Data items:
>>>

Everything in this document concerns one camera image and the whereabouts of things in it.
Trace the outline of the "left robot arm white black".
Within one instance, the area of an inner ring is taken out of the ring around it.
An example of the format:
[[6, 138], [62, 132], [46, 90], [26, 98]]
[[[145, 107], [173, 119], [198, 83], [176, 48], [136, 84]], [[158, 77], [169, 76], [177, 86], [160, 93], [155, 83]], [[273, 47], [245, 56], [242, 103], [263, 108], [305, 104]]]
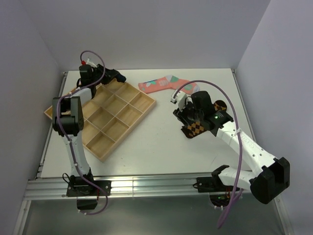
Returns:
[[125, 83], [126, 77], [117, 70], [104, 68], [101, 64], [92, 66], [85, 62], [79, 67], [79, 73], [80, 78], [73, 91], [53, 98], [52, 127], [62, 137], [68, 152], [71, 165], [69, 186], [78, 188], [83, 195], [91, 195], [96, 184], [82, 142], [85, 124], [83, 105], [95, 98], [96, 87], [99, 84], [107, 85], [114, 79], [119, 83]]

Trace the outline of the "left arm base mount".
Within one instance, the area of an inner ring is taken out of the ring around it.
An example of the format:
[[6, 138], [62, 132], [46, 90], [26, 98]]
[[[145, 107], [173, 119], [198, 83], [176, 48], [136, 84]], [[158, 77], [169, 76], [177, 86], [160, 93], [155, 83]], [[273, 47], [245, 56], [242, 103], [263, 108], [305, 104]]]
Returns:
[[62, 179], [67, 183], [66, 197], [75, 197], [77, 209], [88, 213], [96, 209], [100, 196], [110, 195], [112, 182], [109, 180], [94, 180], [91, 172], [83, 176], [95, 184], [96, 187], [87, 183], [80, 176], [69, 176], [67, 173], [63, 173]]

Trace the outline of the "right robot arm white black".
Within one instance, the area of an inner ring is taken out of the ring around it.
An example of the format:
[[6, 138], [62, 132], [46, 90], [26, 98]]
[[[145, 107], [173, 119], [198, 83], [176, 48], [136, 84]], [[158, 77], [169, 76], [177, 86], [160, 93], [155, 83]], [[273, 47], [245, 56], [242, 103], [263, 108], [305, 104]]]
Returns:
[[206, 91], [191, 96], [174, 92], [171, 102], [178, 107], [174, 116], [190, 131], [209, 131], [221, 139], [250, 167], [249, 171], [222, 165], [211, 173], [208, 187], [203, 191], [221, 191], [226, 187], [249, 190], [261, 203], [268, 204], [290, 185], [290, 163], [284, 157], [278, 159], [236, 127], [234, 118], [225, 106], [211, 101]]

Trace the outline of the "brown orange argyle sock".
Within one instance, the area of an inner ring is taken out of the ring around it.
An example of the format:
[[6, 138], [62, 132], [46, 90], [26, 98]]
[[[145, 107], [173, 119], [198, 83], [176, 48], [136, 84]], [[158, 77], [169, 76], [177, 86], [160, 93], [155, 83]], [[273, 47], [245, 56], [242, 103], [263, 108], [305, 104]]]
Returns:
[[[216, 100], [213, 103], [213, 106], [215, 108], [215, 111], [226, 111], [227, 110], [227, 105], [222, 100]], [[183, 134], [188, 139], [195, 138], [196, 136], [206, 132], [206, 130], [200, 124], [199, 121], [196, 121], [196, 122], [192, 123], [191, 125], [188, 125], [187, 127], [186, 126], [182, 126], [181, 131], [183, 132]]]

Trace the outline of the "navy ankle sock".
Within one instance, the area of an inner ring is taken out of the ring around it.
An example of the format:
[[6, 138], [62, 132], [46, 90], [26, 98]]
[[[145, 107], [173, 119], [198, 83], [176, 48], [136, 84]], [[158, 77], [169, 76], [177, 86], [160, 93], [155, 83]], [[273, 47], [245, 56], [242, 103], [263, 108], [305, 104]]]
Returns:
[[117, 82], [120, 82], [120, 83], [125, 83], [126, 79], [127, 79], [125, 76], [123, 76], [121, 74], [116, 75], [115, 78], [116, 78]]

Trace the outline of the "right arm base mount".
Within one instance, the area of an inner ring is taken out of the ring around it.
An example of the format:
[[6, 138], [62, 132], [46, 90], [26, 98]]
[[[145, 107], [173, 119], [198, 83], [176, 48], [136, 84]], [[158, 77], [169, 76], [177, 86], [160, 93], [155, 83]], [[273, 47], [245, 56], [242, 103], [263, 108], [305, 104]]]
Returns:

<<<

### ABOUT THIS TASK:
What lines in the data include the string "black"? Copy each one.

### SOLUTION FOR THIS TASK:
Trace the outline of the "left robot arm white black".
Trace the outline of the "right robot arm white black".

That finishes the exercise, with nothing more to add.